Thierry Baudet’s fledgling Forum for Democracy won the largest share of the vote in regional elections, which decide the make-up of the upper house - AFP
Thierry Baudet’s fledgling Forum for Democracy won the largest share of the vote in regional elections, which decide the make-up of the upper house - AFP

After a surprise electoral win this week, a far-Right, populist party in the Netherlands is scrambling to fill its seats on crucial provincial councils.

The Dutch political establishment was thrown a curve ball after 36-year-old Thierry Baudet’s fledgling Forum for Democracy won the largest share of the vote in regional elections, which decide the make-up of the upper house.

Mr Baudet, a former academic, was considered something of a political outsider. He brought his grand piano to work as an election pledge, last summer posted a naked holiday picture on Instagram, and has turned up in parliament in a flak jacket instead of a suit.

But days after a terror attack in Utrecht, his anti-immigration, anti-environmentalist and anti-EU party, which has just two MPs, is set to be the largest party in the second house.

The Forum for Democracy is expected to gain 13 of 75 senate seats, knocking prime minister Mark Rutte’s centrist VVD off the top spot.

Commentators point out that as well as aiming a body blow at the coalition government, the win means Mr Baudet needs to shift bodies to fill 86 provincial seats, while putting forward his 13 upper house candidates.

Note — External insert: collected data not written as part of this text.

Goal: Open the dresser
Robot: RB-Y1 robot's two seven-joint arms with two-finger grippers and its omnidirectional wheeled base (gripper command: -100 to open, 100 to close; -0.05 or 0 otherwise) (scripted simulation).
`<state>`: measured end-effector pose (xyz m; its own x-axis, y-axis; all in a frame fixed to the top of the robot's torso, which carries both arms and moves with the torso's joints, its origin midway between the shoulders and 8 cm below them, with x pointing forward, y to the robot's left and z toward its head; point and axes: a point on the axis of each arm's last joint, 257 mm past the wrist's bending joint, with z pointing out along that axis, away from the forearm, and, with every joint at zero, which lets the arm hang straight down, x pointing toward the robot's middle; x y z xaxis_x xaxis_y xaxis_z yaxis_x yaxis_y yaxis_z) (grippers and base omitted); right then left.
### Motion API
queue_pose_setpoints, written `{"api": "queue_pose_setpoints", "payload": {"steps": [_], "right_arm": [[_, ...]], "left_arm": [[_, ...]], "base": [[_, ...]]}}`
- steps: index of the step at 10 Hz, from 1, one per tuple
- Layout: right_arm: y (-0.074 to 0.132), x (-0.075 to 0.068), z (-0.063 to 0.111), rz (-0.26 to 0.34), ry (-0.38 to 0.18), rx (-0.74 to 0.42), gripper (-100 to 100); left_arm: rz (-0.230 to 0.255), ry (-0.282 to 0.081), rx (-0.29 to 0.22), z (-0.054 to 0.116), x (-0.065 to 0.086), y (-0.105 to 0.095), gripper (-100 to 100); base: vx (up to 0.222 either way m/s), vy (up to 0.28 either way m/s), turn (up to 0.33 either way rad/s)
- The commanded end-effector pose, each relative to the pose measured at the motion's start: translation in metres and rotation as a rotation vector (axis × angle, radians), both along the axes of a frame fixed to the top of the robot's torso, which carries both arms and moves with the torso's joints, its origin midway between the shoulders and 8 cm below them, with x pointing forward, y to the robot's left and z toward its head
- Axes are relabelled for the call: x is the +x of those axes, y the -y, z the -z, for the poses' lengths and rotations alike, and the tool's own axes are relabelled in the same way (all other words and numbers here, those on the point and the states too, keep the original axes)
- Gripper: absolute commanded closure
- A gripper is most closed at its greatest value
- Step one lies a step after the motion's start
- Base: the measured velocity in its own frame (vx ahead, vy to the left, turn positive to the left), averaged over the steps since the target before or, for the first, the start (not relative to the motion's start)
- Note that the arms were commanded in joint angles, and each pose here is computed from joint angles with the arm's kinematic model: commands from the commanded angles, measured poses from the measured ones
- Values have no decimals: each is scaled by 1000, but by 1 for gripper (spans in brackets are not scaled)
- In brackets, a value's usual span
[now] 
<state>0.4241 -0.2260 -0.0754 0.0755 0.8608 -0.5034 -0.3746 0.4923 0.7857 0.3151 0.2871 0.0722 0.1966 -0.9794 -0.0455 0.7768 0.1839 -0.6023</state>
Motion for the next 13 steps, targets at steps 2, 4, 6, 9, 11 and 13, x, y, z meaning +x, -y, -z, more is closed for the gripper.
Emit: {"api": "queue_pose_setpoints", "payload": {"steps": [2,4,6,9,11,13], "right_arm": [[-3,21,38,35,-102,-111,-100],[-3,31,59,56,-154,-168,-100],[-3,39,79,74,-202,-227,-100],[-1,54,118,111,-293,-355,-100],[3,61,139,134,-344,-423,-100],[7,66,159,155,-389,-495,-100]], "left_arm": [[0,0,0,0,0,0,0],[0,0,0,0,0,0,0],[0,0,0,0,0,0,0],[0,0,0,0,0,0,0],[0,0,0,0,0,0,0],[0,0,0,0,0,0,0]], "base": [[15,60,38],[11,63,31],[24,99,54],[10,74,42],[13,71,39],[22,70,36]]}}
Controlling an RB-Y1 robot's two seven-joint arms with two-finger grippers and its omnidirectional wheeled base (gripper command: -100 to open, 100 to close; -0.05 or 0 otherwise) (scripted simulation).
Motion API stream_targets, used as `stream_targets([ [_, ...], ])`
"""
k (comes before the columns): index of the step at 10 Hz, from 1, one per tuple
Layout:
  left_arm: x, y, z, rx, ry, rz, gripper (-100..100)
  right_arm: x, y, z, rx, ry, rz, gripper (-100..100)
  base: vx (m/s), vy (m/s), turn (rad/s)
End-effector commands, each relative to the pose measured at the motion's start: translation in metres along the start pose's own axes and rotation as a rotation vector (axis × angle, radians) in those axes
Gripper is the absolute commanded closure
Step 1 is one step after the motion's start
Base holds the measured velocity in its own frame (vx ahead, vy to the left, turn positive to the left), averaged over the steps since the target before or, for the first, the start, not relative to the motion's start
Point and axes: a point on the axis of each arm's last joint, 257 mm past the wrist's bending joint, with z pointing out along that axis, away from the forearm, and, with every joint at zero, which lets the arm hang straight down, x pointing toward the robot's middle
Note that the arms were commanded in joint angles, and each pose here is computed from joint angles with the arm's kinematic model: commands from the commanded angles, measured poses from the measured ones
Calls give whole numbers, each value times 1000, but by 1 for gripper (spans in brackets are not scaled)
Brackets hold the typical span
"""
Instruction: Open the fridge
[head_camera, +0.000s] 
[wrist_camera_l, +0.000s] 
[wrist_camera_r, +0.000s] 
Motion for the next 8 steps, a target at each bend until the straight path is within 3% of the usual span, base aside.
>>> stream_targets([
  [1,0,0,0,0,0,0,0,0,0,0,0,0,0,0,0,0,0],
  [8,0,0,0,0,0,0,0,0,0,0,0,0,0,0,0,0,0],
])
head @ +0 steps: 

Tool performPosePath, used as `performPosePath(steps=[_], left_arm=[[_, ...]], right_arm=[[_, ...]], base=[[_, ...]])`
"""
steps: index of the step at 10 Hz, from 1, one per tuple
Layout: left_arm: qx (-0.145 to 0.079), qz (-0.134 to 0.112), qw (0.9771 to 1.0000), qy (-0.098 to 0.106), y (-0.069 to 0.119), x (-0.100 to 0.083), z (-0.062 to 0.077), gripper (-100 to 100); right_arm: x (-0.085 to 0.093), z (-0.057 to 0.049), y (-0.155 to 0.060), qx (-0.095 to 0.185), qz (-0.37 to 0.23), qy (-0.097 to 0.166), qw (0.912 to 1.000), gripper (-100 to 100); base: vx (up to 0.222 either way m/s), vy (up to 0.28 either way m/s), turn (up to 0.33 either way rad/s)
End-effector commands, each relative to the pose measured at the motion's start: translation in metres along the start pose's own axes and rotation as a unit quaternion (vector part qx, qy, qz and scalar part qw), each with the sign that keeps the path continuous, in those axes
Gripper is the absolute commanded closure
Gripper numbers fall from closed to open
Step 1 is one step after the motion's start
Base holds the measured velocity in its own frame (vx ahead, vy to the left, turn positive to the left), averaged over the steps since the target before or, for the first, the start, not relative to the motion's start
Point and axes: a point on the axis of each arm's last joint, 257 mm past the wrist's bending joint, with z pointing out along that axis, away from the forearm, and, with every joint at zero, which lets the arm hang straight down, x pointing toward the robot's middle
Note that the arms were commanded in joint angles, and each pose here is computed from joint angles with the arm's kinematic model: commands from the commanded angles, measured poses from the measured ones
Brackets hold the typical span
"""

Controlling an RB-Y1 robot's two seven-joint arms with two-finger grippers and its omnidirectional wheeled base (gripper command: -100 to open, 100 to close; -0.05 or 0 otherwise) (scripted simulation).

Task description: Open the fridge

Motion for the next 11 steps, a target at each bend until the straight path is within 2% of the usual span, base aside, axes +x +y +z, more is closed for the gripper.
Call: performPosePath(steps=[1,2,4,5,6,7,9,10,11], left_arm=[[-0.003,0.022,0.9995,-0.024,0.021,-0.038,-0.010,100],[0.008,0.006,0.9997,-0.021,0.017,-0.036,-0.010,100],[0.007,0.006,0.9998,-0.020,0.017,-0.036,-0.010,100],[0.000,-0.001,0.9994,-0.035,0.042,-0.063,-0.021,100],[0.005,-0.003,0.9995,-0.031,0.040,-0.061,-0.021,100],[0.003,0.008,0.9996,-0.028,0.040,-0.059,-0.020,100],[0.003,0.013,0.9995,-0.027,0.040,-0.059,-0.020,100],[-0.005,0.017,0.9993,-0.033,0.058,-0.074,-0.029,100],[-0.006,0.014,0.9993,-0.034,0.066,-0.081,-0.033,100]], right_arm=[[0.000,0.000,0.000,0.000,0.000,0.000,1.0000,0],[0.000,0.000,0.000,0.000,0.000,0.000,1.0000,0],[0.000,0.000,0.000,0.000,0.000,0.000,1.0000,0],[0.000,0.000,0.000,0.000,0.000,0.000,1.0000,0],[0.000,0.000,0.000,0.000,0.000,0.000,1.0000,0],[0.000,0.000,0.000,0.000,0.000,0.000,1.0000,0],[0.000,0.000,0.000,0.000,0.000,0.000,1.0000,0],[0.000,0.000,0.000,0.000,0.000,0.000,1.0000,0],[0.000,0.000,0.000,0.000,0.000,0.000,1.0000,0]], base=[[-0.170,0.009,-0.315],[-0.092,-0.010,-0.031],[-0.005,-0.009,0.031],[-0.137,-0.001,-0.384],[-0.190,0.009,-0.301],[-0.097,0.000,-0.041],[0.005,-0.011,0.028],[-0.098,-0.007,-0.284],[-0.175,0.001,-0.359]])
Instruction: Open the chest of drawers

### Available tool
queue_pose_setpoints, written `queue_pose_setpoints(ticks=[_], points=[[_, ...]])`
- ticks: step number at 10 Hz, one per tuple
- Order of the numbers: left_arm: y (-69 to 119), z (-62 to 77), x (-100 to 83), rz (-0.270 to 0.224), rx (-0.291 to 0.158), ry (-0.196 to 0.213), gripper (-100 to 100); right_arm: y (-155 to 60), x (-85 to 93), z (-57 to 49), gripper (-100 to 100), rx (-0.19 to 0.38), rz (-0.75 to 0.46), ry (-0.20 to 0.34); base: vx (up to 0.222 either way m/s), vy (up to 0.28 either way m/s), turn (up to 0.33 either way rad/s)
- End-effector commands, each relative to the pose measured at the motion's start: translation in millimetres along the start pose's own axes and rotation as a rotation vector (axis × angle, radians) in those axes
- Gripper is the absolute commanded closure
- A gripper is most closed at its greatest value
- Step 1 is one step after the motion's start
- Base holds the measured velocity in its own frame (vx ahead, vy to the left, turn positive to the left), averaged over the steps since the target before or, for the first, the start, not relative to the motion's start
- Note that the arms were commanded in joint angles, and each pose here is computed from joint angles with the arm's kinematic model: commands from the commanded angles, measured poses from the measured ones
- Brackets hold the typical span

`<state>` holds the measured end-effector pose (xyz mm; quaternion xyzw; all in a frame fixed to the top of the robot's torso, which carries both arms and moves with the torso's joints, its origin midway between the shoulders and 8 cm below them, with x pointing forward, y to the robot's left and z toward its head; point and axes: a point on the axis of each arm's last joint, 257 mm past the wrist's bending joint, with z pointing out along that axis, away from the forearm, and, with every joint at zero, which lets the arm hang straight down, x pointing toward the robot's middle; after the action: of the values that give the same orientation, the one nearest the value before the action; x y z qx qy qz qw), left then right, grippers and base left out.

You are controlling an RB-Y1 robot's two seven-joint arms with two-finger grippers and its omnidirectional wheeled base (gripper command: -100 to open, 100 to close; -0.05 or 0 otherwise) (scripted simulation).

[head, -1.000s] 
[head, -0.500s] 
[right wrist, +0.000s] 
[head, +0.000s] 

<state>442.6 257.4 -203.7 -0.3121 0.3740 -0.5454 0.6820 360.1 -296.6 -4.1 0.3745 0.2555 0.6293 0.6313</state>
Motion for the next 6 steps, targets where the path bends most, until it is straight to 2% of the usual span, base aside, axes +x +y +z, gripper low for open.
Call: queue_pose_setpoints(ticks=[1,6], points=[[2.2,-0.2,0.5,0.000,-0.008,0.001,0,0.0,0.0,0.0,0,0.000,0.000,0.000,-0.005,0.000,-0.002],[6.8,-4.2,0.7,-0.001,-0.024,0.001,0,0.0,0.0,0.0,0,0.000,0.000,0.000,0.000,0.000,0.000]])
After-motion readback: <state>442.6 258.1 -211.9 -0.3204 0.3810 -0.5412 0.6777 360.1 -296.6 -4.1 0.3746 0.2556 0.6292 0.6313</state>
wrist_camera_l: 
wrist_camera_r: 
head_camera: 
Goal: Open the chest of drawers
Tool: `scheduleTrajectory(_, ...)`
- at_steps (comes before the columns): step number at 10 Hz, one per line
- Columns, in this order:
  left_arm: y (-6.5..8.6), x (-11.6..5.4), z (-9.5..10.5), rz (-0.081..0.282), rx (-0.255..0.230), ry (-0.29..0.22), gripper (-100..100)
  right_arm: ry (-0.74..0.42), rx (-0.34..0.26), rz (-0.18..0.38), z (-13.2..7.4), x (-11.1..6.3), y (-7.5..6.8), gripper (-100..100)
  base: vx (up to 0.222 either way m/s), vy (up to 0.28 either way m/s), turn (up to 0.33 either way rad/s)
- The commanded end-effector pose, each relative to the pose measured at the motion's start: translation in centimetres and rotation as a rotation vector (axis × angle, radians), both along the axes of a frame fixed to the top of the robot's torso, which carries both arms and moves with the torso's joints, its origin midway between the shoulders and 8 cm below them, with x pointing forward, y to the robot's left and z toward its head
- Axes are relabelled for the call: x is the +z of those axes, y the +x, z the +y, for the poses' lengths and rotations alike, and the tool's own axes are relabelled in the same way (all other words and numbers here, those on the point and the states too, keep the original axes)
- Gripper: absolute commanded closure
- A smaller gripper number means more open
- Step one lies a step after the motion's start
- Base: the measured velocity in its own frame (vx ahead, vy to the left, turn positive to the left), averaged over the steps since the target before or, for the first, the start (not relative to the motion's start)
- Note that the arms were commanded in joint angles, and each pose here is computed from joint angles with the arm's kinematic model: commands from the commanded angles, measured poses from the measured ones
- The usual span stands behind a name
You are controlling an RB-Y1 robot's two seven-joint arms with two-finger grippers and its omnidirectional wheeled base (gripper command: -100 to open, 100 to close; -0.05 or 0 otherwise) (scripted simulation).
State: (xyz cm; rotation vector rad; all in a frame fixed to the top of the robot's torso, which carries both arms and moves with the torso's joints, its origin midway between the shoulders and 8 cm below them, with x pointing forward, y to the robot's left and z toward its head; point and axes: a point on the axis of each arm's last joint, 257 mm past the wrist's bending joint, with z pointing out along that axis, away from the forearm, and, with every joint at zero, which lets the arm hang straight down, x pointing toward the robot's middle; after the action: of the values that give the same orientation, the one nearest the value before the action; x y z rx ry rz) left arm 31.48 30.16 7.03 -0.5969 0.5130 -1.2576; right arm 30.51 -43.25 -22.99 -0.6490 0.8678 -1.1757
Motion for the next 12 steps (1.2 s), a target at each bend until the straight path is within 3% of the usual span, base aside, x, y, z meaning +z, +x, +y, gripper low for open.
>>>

“You can speak beautiful big word and make lots of promises if you’re a new party, but now he has to show he can fill the administrative positions correctly," said Arjan Noorlander, political correspondent of the Dutch programme Nieuwsuur.

"He got 100 candidates together for the provinces through ‘speed dates’ – some of whom do not live in the provinces where they have been elected. We are trying to work out if they can actually fill all of their lists. Forum members need to be packing up their homes as they will need to live in other provinces within a month.”

Mr Baudet first formed his Forum for Democracy to campaign for a referendum on an EU trade treaty with Ukraine in 2015, won a seat in parliament in 2017 and promptly knocked populist Geert Wilders off the top spot as “politician of the year”.

He has drawn comparisons with 32-year-old Austrian chancellor Sebastian Kurz, who became Europe's youngest leader in 2017 after a campaign that appealed to the populist right.

“We don’t have the answers to why this happened,” said Raoul du Pré, chief political editor of the Volkskrant newspaper.

Although the Netherlands has long seen support for populists including Mr Wilders, the rise of Mr Baudet shows centrist parties may be losing their grip across Europe, Mr Pre said.

“It was always one of the old parties in the middle as something of a buffer to rule our country,” he said. But, “Wilders’ loyal voters feel he hasn’t got influence in government, and Thierry Baudet has a hard-to-describe appeal.”